§ **Exercise**
With pictures excluded, copy word for word the lines in the data below from the line containing "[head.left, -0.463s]" through the line containing "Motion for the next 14".

Source data:
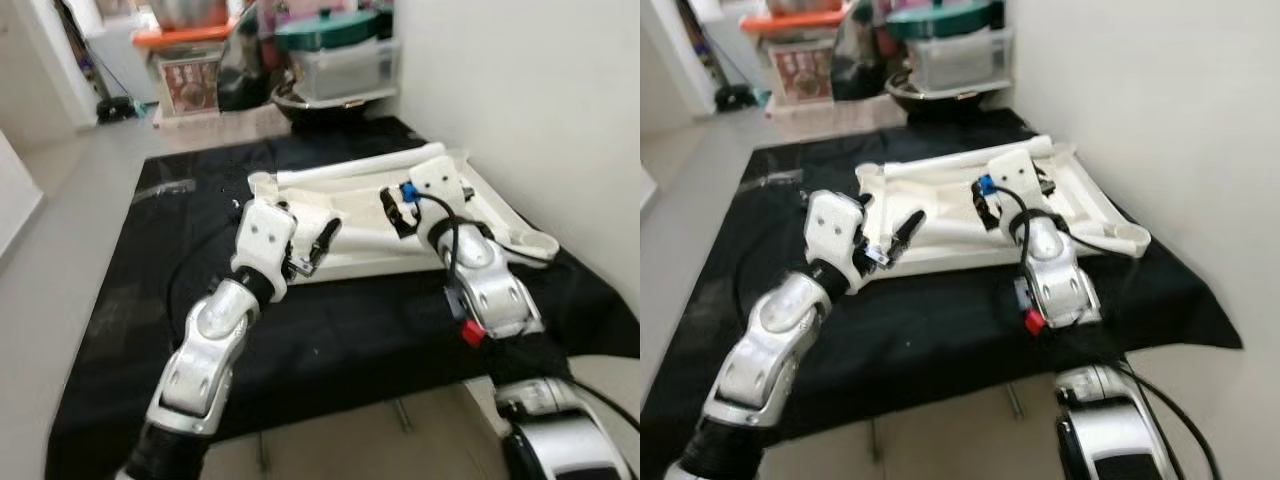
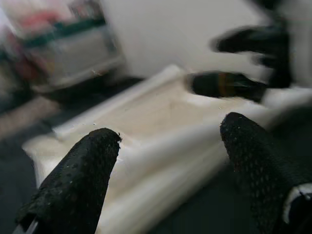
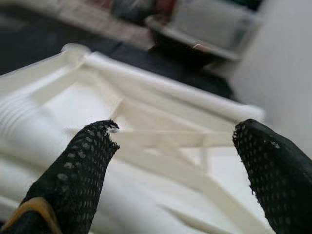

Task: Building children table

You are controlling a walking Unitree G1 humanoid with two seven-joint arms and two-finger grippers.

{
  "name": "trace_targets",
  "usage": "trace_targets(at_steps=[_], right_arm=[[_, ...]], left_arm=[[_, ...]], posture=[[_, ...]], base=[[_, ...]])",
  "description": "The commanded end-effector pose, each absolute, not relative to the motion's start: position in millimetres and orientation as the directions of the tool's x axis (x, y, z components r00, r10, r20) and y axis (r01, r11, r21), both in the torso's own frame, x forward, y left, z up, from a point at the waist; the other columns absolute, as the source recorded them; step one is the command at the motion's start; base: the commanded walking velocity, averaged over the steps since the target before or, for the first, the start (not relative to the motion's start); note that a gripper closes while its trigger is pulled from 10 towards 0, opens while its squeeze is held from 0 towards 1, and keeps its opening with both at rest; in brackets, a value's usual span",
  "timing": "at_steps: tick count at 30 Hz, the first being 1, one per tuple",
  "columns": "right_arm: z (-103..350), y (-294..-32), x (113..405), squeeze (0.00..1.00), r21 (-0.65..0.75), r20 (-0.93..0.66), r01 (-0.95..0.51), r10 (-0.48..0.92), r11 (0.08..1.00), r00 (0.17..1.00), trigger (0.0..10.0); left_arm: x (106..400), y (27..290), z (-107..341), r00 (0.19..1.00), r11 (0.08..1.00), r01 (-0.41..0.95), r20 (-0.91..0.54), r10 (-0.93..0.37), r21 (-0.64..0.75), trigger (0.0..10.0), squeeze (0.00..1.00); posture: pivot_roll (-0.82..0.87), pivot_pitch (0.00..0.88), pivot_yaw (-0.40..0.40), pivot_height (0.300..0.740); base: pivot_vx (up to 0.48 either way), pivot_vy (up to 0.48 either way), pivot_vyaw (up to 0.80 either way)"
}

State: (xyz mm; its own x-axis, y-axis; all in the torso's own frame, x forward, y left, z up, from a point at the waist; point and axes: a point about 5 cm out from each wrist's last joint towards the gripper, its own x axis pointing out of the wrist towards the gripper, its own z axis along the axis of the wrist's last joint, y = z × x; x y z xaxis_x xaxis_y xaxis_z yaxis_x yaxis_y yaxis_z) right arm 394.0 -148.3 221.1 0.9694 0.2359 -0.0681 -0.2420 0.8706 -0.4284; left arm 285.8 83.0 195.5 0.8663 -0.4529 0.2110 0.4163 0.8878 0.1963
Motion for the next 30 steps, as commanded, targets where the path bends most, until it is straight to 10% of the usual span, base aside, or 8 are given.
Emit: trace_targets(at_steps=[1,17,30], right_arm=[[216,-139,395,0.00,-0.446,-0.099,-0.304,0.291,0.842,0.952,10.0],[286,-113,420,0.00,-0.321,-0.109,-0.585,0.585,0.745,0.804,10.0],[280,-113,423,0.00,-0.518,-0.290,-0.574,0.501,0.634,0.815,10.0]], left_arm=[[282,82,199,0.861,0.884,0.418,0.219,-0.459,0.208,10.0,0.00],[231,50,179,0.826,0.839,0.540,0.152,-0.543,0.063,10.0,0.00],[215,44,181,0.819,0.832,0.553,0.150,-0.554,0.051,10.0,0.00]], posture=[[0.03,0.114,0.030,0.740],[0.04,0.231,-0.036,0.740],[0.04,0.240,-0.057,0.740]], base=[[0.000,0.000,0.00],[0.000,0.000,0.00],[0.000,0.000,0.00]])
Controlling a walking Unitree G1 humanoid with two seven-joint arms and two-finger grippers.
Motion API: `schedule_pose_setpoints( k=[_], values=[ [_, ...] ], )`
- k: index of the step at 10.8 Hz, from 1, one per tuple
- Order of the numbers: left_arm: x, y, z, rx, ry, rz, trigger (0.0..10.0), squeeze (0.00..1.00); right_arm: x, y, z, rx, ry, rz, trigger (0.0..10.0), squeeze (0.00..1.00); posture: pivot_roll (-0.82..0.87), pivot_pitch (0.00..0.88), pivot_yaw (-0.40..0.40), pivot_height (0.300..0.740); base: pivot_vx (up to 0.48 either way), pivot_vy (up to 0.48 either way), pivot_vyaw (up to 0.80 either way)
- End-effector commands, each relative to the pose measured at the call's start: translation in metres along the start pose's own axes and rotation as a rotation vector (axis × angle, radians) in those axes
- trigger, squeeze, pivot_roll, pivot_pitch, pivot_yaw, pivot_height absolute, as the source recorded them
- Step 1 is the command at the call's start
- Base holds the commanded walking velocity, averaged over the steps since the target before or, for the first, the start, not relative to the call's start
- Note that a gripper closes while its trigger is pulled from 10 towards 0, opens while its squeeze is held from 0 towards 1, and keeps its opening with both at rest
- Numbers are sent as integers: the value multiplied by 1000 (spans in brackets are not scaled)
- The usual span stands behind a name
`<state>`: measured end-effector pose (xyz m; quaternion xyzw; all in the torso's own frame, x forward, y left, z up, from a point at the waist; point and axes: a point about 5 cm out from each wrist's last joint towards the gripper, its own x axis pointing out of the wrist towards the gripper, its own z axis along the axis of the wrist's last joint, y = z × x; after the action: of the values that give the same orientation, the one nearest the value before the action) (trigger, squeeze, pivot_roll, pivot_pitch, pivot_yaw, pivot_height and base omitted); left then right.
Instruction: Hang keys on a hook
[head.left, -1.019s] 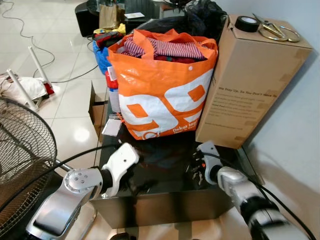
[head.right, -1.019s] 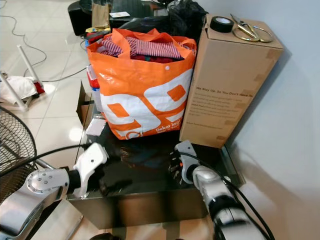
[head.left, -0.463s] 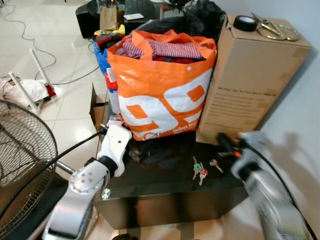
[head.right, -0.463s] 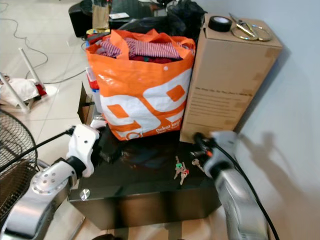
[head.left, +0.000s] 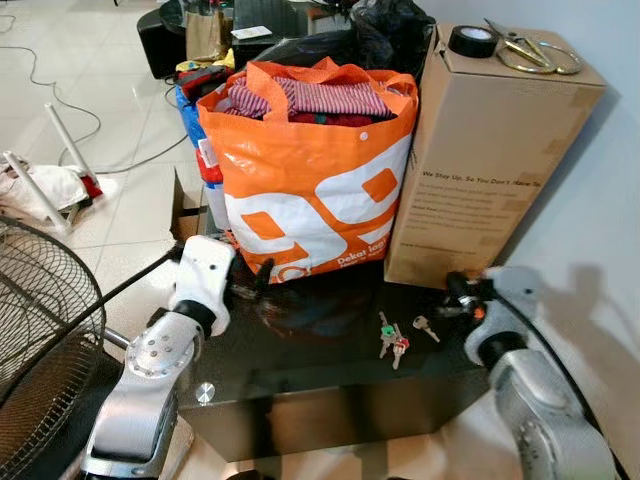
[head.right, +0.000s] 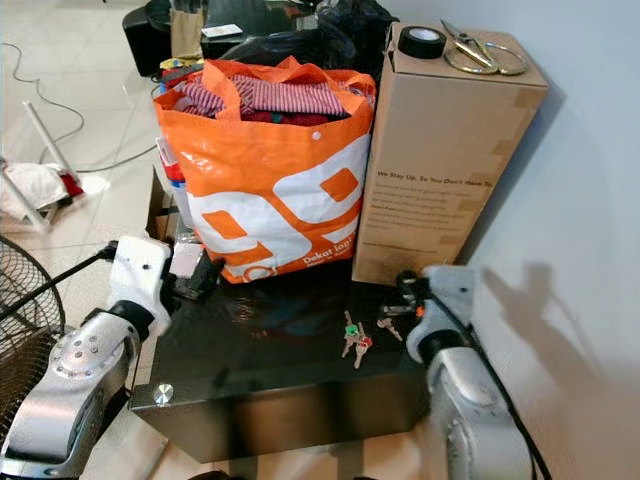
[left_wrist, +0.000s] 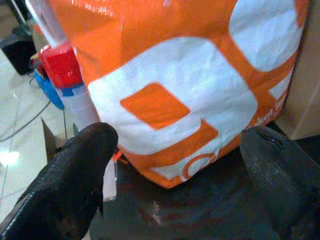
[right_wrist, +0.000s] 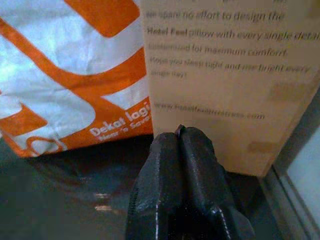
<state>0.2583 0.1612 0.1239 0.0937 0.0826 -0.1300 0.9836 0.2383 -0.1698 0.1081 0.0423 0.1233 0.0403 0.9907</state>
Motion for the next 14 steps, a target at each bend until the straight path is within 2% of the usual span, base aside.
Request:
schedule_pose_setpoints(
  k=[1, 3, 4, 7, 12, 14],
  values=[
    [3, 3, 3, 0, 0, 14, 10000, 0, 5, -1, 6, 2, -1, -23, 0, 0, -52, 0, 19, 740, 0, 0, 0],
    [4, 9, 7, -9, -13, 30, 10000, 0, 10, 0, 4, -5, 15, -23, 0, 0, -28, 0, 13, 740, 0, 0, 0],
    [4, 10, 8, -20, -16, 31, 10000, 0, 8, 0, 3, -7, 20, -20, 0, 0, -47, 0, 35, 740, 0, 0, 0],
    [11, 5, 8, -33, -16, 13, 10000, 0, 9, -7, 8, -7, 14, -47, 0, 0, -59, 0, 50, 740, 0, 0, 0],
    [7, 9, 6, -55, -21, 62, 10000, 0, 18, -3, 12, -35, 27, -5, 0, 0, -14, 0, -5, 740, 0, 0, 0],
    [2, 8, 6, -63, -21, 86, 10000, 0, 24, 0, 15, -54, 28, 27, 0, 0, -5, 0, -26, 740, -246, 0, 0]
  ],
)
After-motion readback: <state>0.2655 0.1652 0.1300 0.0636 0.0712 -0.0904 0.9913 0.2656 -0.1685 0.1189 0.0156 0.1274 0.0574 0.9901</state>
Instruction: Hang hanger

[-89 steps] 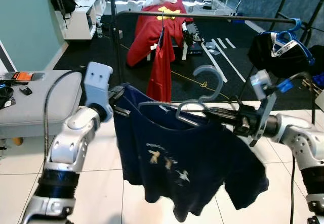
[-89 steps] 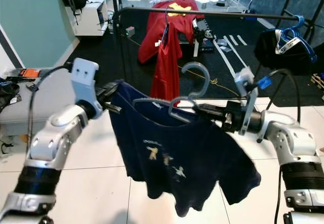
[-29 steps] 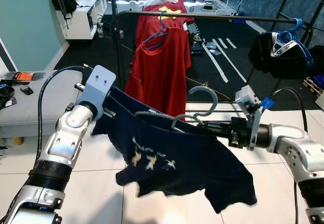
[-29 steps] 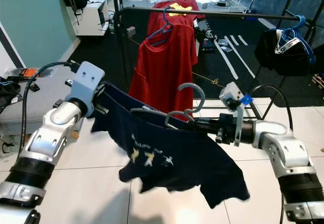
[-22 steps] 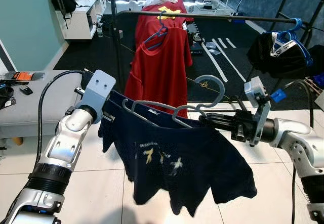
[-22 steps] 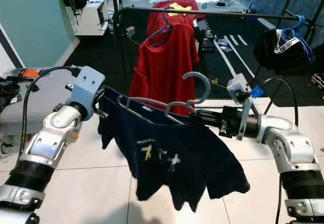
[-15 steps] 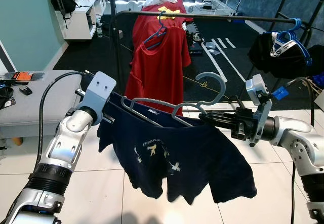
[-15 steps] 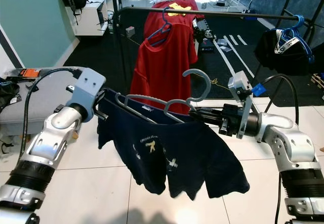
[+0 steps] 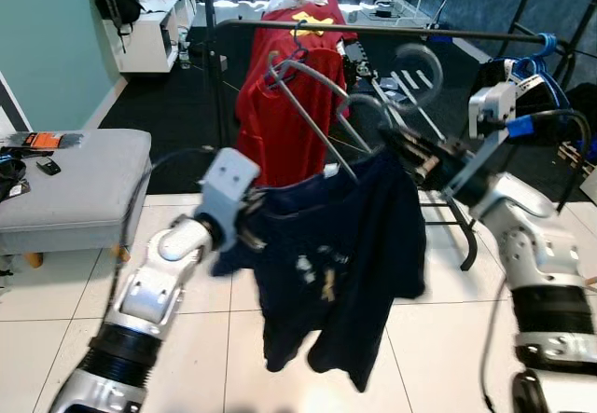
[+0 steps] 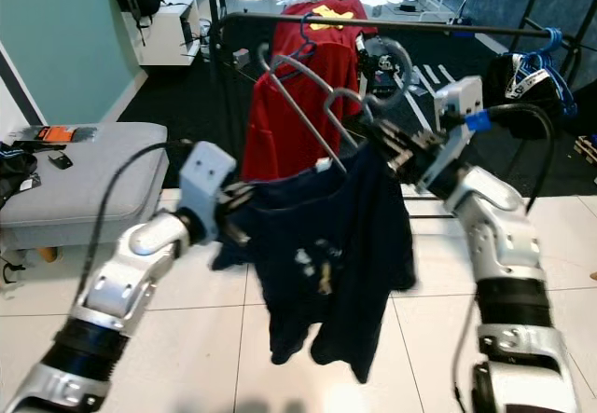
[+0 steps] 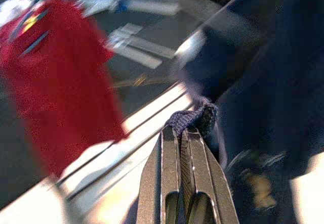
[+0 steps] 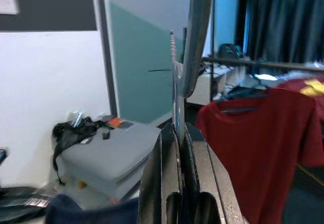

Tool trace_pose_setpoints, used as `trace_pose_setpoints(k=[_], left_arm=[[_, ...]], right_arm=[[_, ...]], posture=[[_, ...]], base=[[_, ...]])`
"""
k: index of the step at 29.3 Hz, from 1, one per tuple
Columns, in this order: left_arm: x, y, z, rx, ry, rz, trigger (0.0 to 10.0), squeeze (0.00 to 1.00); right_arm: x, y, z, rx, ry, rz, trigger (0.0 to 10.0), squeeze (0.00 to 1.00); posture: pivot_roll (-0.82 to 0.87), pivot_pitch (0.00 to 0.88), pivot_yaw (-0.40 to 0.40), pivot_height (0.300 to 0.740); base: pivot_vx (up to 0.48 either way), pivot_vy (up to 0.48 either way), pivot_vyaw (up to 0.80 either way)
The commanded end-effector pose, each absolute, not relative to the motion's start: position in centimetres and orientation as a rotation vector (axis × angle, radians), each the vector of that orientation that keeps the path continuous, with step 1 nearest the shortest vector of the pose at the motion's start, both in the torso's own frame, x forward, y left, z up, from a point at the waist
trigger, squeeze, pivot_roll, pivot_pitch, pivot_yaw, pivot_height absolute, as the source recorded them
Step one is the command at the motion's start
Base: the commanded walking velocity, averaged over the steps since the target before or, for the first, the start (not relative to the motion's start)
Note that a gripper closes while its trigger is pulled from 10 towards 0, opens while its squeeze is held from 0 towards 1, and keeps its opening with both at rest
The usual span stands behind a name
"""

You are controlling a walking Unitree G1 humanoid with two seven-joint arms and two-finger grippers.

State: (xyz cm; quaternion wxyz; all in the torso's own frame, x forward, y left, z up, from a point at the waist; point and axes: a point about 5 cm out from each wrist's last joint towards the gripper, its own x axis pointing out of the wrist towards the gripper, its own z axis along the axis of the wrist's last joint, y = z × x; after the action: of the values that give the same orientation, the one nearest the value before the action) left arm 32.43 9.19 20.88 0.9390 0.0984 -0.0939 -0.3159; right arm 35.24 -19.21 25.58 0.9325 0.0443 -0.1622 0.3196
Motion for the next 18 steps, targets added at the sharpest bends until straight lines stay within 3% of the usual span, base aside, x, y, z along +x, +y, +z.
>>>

§ **Output of the exercise**
[head.left, -0.463s] 
[head.right, -0.463s] 
[head.left, +0.000s] 
[head.right, +0.000s] 
[left_wrist, +0.000s] 
[right_wrist, +0.000s] 
<state>0.2583 0.1612 0.1239 0.0937 0.0826 -0.1300 0.9836 0.2383 -0.1698 0.1081 0.0423 0.1233 0.0403 0.9907</state>
Motion for the next 14 steps, a target at each bend until the straight path is within 2% of the usual span, base aside.

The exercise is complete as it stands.